[Task prompt]:
When the string "requests" appears in a line of the records, show the whole line.

(Records from a data collection)
:::::

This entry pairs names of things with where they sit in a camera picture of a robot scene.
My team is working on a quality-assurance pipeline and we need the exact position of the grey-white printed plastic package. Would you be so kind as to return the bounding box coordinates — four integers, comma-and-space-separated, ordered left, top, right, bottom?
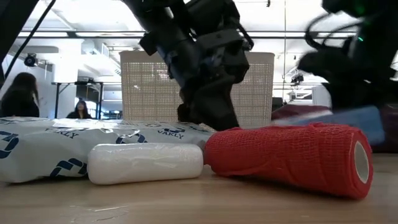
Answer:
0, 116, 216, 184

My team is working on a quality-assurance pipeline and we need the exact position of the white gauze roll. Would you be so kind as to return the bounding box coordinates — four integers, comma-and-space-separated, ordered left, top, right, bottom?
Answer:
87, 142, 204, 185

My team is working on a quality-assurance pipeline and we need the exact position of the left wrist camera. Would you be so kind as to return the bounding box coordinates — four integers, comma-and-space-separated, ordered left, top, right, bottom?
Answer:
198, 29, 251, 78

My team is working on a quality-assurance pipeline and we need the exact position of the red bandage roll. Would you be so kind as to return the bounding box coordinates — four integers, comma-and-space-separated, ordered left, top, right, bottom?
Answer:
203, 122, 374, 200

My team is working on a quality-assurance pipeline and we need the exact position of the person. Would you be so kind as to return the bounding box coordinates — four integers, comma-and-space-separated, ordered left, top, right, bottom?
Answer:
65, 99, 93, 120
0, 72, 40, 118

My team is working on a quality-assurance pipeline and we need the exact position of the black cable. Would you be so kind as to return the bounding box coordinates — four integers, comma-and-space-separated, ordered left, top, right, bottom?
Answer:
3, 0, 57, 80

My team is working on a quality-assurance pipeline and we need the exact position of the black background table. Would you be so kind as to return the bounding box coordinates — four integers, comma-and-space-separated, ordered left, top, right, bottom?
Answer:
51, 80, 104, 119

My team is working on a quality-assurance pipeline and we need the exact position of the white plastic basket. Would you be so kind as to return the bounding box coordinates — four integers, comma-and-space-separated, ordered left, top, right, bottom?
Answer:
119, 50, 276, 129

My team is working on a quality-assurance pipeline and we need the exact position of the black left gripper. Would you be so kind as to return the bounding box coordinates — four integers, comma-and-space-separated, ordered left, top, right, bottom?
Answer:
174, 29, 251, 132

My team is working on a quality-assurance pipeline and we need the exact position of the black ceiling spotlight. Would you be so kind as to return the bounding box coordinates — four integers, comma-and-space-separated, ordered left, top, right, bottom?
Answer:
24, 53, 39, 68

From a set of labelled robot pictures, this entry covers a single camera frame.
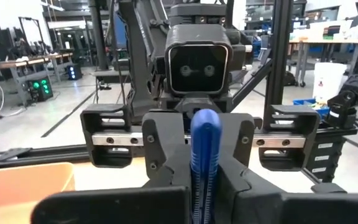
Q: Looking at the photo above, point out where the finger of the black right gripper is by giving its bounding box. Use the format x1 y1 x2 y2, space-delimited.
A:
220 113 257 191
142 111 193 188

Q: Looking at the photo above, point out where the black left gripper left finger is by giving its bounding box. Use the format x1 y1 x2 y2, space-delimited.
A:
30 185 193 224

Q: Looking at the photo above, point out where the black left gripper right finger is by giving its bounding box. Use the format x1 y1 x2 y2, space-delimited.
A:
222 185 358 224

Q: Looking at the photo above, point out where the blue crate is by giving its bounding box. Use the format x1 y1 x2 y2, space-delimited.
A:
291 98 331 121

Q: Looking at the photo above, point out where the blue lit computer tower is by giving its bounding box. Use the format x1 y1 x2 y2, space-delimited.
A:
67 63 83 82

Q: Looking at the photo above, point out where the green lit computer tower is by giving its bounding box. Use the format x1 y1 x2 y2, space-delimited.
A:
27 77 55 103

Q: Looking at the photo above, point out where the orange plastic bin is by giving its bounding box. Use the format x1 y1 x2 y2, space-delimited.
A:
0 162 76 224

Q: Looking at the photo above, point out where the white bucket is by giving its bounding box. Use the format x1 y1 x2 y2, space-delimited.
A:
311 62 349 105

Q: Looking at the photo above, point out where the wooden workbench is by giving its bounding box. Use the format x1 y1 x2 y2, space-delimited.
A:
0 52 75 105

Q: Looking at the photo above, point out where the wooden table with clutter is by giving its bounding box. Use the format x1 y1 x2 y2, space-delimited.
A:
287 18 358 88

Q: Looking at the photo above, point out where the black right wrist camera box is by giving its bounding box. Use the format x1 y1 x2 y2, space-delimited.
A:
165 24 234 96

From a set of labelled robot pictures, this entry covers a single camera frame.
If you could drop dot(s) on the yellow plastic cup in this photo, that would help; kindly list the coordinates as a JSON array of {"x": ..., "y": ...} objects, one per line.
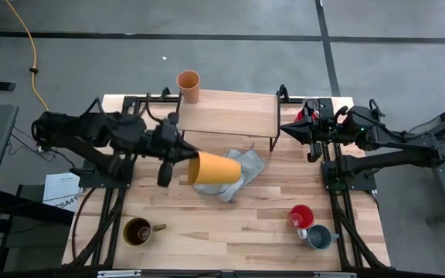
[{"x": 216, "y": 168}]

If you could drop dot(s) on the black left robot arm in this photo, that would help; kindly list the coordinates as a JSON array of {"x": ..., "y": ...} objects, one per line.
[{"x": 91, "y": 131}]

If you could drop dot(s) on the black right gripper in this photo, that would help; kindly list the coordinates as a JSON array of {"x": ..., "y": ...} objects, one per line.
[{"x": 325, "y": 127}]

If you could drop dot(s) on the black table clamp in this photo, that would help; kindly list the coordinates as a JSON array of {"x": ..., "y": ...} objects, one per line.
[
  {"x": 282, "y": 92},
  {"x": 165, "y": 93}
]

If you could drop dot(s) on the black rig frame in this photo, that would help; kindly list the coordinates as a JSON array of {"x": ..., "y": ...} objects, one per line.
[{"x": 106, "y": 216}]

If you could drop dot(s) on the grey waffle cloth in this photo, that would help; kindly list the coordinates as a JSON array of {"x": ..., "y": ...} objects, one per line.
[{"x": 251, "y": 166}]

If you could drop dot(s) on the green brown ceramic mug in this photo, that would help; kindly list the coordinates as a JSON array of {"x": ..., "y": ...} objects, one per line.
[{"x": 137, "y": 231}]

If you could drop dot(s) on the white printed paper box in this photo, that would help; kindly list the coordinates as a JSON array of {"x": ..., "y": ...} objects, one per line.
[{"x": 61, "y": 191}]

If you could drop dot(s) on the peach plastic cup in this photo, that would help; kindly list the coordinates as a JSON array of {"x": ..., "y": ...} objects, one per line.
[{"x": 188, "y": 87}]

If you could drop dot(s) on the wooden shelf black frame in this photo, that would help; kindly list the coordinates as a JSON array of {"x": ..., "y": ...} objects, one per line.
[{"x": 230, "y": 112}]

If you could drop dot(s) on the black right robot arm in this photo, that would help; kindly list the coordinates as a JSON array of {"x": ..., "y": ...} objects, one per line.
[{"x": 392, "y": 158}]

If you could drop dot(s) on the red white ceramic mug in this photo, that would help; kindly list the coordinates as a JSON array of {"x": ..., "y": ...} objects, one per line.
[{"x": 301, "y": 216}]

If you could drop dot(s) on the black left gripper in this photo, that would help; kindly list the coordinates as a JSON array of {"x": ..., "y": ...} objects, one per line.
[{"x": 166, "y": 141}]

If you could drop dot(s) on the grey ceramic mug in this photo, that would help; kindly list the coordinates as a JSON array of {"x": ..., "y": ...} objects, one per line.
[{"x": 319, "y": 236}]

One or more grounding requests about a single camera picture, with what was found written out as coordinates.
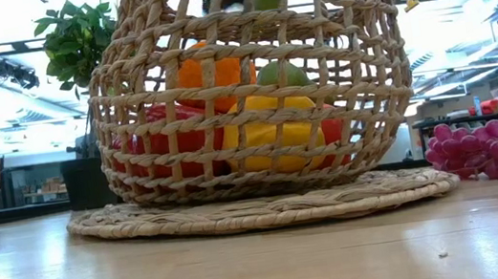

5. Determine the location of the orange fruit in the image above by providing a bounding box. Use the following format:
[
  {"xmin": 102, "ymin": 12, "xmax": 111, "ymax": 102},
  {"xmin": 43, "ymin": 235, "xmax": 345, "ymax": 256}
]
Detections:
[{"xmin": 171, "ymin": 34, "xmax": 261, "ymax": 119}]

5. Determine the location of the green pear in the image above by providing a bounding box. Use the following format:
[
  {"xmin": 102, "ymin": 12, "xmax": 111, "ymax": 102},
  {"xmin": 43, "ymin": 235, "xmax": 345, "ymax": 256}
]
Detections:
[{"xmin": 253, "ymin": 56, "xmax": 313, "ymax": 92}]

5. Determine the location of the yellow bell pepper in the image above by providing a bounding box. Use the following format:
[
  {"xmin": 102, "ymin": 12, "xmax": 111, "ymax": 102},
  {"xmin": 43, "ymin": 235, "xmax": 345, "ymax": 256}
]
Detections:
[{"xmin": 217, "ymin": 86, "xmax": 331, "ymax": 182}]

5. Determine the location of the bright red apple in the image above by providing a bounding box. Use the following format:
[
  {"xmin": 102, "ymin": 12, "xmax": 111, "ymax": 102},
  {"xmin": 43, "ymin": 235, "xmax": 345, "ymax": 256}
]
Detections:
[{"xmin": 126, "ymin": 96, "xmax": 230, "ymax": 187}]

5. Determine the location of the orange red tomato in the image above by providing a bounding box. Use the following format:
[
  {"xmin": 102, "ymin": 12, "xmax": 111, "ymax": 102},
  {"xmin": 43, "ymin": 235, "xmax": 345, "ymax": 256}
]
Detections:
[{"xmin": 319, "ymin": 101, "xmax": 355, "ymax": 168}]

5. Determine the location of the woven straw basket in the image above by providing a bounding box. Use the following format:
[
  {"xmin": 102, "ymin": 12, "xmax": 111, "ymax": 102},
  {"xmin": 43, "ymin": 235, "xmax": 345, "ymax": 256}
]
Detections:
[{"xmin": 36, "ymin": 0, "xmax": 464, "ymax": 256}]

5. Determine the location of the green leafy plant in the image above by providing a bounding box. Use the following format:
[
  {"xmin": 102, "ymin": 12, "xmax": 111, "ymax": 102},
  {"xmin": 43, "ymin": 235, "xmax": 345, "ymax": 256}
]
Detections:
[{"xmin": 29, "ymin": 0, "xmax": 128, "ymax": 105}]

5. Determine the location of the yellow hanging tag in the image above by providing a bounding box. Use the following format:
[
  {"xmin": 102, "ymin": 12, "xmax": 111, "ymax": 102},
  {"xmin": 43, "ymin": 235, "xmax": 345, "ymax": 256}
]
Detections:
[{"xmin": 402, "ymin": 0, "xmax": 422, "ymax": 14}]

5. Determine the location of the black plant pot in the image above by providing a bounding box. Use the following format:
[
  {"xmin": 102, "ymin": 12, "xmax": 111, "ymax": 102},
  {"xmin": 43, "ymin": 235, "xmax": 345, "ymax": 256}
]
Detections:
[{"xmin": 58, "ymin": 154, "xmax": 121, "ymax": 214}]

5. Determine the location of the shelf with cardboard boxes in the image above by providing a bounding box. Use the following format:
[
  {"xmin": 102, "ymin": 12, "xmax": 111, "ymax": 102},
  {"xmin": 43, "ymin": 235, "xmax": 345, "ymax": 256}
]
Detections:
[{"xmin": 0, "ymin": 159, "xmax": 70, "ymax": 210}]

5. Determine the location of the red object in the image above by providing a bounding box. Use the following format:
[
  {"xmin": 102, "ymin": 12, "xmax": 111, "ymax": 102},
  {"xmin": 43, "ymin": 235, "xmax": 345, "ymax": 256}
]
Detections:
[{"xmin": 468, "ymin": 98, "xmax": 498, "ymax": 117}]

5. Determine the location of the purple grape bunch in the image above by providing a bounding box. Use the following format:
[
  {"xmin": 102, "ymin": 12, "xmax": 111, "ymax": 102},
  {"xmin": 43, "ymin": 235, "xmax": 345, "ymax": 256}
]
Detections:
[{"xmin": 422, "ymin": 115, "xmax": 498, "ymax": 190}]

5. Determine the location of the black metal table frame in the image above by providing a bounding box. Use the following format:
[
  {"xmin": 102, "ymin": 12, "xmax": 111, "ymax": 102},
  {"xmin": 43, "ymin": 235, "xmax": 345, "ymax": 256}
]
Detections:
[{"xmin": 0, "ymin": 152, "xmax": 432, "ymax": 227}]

:::::

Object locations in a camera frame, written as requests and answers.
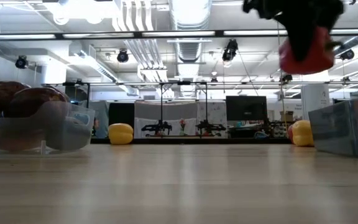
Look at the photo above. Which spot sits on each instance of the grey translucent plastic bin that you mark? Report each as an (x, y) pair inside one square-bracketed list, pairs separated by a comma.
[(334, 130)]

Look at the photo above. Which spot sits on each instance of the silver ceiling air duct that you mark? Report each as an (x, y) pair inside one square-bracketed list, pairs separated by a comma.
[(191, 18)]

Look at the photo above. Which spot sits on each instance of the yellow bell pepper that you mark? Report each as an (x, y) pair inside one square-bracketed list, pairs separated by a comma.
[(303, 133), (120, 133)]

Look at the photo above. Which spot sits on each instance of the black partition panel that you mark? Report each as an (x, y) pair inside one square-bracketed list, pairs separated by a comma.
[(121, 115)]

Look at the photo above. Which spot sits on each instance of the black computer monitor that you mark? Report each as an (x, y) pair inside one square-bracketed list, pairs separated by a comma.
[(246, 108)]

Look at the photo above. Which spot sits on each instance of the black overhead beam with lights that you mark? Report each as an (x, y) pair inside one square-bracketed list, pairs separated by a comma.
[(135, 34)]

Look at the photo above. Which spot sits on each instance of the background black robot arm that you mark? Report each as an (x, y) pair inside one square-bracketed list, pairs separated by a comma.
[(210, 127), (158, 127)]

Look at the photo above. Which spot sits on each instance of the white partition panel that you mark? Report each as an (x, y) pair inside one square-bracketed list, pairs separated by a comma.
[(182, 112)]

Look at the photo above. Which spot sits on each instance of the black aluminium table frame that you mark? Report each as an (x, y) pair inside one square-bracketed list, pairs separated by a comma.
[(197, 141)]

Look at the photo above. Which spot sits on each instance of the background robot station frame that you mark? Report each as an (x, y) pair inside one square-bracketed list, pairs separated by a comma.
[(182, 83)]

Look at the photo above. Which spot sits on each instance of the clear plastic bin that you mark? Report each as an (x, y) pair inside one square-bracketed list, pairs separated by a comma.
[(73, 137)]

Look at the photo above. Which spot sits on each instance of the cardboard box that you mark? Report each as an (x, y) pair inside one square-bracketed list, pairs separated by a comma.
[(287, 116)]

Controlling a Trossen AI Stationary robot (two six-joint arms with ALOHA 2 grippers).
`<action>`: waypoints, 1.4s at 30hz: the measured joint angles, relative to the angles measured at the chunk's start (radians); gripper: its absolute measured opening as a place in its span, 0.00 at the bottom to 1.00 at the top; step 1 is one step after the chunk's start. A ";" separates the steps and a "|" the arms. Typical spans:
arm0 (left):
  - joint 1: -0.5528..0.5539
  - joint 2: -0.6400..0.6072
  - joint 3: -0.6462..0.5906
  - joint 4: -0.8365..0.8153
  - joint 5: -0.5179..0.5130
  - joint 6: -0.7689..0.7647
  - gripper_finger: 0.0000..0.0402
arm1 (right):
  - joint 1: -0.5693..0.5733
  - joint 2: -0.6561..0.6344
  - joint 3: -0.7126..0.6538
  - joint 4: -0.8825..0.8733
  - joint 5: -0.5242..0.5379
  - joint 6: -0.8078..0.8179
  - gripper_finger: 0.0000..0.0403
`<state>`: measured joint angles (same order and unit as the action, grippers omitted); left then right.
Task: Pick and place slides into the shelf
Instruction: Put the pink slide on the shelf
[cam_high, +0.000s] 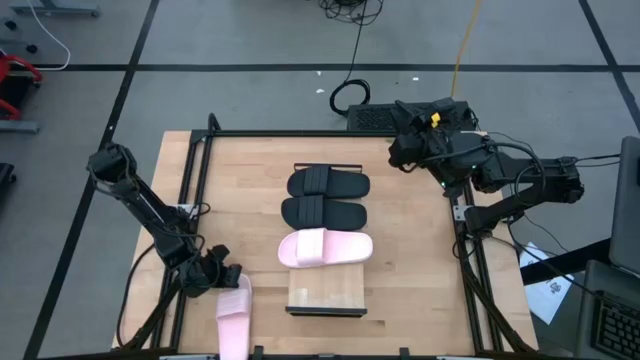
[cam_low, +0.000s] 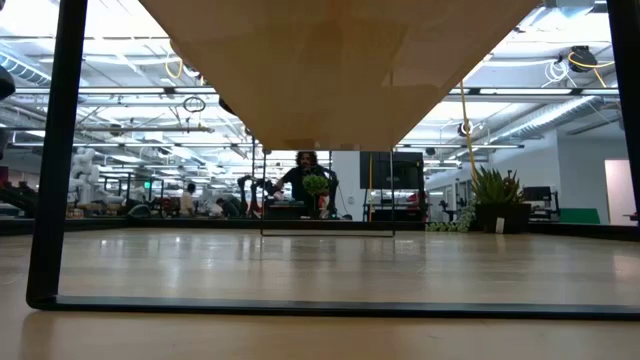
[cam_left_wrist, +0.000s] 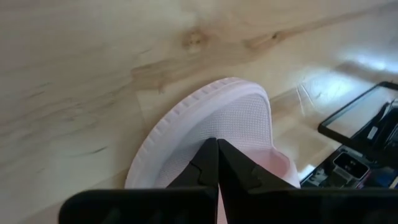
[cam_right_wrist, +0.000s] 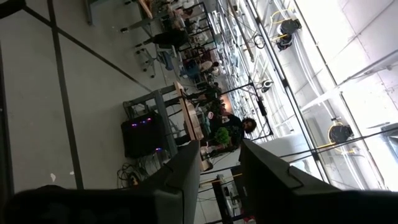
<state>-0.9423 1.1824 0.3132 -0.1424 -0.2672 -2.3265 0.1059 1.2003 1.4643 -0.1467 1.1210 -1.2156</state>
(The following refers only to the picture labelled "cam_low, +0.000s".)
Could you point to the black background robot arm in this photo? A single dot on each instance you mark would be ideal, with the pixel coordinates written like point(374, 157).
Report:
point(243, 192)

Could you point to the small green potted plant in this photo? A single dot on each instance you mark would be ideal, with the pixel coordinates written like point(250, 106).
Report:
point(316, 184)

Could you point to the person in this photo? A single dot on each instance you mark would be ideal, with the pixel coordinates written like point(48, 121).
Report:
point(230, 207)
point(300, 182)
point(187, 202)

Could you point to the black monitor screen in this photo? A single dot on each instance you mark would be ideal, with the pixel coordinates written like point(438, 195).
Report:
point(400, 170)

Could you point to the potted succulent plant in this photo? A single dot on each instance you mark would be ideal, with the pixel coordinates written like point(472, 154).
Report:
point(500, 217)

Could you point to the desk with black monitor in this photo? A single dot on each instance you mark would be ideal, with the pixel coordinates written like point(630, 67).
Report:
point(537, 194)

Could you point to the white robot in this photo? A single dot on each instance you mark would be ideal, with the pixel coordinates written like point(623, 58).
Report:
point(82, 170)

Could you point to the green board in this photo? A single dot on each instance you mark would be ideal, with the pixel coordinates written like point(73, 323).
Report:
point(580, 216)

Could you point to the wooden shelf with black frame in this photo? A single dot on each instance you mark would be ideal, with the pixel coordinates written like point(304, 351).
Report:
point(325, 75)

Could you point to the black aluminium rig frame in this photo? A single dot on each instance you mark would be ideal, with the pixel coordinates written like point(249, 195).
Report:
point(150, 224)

:::::

[Output for this exercise]:
One or more grounding requests about a single camera picture, with what was found written out as coordinates.
Object locations in a camera frame, written as requests and answers.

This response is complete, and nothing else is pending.